Work to be completed =>
Going down the data below, set down exactly the line with "Outline the person's left hand." and each line after it through the line with "307 110 L 250"; no other lines.

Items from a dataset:
***

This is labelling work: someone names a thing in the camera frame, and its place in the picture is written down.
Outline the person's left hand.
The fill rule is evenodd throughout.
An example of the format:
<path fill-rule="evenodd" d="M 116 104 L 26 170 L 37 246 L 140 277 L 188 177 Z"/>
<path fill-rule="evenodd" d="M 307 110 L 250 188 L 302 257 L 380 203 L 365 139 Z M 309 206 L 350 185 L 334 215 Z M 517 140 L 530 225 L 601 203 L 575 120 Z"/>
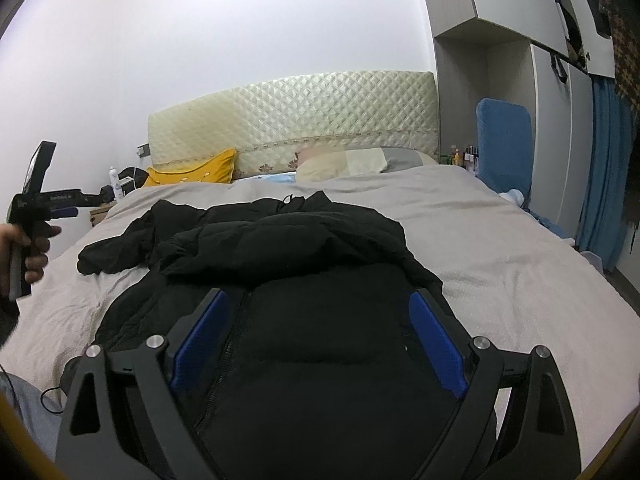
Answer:
<path fill-rule="evenodd" d="M 50 239 L 60 235 L 62 229 L 59 226 L 51 226 L 49 223 L 40 223 L 34 229 L 34 236 L 28 237 L 24 230 L 17 224 L 2 223 L 1 225 L 1 295 L 9 296 L 10 289 L 10 264 L 12 252 L 15 248 L 26 250 L 24 258 L 24 280 L 29 284 L 35 284 L 43 278 L 44 268 L 48 264 L 48 251 Z"/>

***

Exercise output =>
Outline the person's left hand.
The fill rule is evenodd throughout.
An example of the format:
<path fill-rule="evenodd" d="M 116 104 L 26 170 L 37 246 L 140 277 L 188 177 Z"/>
<path fill-rule="evenodd" d="M 307 110 L 250 188 L 302 257 L 380 203 L 365 139 Z M 309 206 L 350 185 L 334 215 Z M 517 140 L 530 225 L 601 203 L 575 120 Z"/>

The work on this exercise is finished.